Work instructions.
Filter task. Return each line of the material that holds the string "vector".

Material for the task.
Start of Block

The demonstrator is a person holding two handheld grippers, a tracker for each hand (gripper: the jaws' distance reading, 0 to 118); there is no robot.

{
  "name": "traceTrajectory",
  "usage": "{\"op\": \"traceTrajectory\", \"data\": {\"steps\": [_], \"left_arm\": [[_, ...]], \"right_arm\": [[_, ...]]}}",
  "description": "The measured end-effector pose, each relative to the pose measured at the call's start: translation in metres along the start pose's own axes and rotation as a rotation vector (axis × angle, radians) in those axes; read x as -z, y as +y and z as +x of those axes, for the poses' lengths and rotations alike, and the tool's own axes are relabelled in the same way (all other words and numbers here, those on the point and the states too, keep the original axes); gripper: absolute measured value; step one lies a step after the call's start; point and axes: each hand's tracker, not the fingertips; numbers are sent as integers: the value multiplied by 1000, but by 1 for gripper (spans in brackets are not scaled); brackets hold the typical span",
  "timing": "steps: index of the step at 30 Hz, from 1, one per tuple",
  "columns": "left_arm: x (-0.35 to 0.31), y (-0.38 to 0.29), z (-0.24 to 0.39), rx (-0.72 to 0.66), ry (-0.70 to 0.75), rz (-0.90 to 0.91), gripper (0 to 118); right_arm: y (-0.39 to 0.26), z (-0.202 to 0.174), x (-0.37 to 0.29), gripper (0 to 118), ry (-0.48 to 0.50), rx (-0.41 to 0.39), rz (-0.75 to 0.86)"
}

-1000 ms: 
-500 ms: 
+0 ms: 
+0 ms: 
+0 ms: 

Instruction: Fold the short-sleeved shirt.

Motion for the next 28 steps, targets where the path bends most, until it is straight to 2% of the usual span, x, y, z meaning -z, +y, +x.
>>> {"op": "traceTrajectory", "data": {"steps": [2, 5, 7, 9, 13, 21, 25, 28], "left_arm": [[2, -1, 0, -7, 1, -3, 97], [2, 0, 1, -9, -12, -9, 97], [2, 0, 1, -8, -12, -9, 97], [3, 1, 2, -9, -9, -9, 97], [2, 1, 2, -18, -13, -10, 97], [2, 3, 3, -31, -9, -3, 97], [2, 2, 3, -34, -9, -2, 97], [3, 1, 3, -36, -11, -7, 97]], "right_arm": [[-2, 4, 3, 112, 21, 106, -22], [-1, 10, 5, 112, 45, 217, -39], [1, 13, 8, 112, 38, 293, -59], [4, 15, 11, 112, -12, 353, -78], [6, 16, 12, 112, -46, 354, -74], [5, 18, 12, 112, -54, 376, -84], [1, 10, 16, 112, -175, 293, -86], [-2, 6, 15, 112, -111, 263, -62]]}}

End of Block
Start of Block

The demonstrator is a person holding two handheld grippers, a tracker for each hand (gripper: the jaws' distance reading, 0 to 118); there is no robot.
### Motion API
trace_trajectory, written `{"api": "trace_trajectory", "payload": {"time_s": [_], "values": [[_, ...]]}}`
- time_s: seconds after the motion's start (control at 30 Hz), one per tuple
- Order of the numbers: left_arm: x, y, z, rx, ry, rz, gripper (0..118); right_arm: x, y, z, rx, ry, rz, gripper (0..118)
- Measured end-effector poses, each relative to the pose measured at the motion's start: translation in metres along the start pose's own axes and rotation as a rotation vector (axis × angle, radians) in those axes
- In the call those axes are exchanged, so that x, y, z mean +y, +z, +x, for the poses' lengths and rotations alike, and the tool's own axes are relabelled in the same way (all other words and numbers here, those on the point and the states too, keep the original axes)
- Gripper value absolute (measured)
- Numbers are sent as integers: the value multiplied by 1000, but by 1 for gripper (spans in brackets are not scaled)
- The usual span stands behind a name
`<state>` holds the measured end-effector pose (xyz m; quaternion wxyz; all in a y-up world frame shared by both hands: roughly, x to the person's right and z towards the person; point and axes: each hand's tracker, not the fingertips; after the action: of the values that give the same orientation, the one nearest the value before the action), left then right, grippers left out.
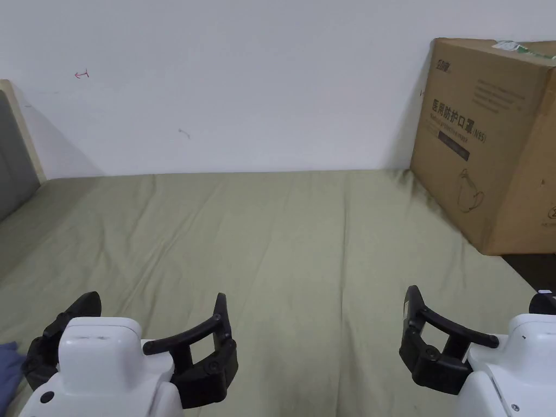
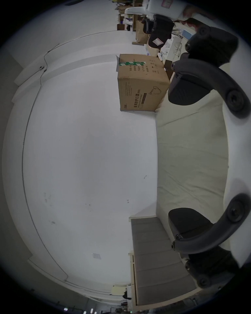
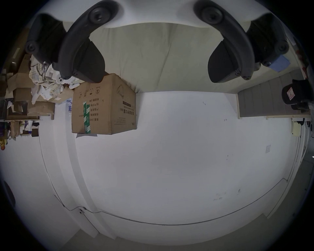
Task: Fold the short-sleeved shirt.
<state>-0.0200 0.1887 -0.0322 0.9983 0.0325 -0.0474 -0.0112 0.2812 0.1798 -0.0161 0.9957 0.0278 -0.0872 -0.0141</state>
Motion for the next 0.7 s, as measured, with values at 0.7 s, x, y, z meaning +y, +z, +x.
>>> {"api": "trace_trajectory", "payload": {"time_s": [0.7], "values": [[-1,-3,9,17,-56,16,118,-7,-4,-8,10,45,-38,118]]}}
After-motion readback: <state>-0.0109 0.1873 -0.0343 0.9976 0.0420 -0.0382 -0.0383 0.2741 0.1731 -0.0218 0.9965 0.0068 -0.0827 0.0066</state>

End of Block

Answer.
  "description": "The measured end-effector pose, each relative to the pose measured at the call's start: translation in metres along the start pose's own axes and rotation as a rotation vector (axis × angle, radians) in those axes; read x as -z, y as +y and z as +x of those axes, for the poses' lengths and rotations alike, and the tool's own axes are relabelled in the same way (all other words and numbers here, those on the point and the states too, keep the original axes); gripper: absolute measured value; step one lies a step after the call's start; point and axes: each hand's tracker, not the fingertips; numbers are sent as integers: the value multiplied by 1000, but by 1 for gripper (spans in brackets are not scaled); brackets hold the typical span",
- Measured end-effector poses, each relative to the pose measured at the motion's start: translation in metres along the start pose's own axes and rotation as a rotation vector (axis × angle, radians) in those axes

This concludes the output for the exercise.